Rosewood History
From the Queenslander (Brisbane, Qld.), Saturday 26 June 1880, page 808
ROSEWOOD, June 24
In a former communication I furnished you with a brief sketch of the rapid progress of settlement in the Rosewood Scrub. Allow me on this occasion to give you a short account of the township which is rapidly rising up around the railway station at the gate, and is, like that immortalised by Goldsmith.
The loveliest village of the plain,
Where health and plenty cheer the laboring swain.
The buildings hitherto erected are of a superior description, solid, substantial, and well built. We can boast of two respectable hotels – the Rosewood, kept by Mr. Walter Gosling, on the northern or scrub side of the railway; and the Rising Sun, kept by Mr. B. Sloane, on the opposite, or southern, side of the line. We have two blacksmiths, two butchers, two general stores, a post office and telegraph office; a State school, with an average attendance of about ninety children, under the charge of Mr. F. W. Johns and two pupil teachers, and last, though not least, the railway station.

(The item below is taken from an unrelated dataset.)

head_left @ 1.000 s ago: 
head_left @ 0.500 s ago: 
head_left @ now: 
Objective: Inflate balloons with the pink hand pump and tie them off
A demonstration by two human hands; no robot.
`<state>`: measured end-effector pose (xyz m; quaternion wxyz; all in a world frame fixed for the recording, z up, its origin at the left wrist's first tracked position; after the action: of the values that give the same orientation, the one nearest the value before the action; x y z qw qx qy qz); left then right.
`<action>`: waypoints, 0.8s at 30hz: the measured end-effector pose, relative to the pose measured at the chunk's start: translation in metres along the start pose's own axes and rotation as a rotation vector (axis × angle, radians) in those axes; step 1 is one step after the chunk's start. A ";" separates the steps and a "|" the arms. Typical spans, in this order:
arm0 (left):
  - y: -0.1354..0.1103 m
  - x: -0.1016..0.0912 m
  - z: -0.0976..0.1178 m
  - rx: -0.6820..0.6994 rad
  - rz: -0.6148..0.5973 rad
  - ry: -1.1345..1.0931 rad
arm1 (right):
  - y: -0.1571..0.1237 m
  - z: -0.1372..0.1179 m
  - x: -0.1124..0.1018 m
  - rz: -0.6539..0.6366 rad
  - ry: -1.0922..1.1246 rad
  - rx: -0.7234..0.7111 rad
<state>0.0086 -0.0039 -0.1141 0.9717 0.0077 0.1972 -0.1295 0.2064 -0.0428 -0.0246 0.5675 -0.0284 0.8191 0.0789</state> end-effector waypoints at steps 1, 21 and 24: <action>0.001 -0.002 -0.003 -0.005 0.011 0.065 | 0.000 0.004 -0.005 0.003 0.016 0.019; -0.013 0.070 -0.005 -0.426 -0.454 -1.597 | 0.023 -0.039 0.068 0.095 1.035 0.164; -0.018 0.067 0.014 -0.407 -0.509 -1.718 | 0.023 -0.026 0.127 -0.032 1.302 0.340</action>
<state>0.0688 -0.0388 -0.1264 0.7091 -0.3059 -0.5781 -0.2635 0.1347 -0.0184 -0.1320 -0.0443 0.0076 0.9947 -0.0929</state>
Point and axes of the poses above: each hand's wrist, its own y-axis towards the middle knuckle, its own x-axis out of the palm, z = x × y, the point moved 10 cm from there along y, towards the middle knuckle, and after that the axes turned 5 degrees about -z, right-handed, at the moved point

We have two constables and a lockup, where larrikins and loafers will get free lodgings for a night or two if they require it; but I am glad to be able to say that it is seldom occupied by any resident of the district. Finally, there is a Government savings bank for those who have money to spare, which is not often the case in these dull times.
The area of land under crop in the Rosewood Scrub has been variously estimated at 3000 to 5000 acres; but, whatever may have been the quantity under cultivation, it is a fact that 22,000 bags of maize were forwarded from the Rosewood railway station in the year 1879. I have not been able to ascertain the exact quantity forwarded from Walloon or Western Creek during the same period, but I may safely assume that it was about half the quantity that went from the Rosewood Gate; and, allowing 6000 or thereabouts to be carried into Ipswich direct by the farmer’s waggons, it will give nearly 40,000 bags as the total saleable produce of the crop, and calculating four bushels of maize to each bag, it would give a grand total of about 160,000 bushels of maize as the yield of the Rosewood Scrub in the year 1879. Although maize is our staple product, yet we can supply a little of other kinds; for instance, the weight of eggs, poultry, butter, &c, forwarded from the Gate to Ipswich and Brisbane in 1879 was something over 100 tons, or an average of about 2 tons per week. Not so bad from a district that produced nothing but wallabies and turkeys a dozen years ago.
The maize is coming to market freely enough at present, though the price is very low. Many farmers are holding back their corn in expectation of a rise in price, for it is known that there is a short crop in the Rosewood Scrub this year, and I suppose it is the same in other places. The frost was very severe on Monday and Tuesday nights, with ice nearly a quarter of an inch in thickness.
The new time-table that came into operation on Monday, 21st instant, will be an improvement for travellers going to Brisbane, for now they can go to Brisbane and return the same day; but for those who have business to transact in Ipswich it will give too much time, as the first train arrives in Ipswich about 11 a.m. and does not depart for the West until after 5 o’clock; therefore it is nearly dark by the time it arrives at Rosewood. A goods train arrives here from Brisbane every day at 3.5 p.m., and if a carriage were attached to it from Ipswich to Gatton it would prove a very great convenience to travellers from the country, as it would enable them to get home before dark.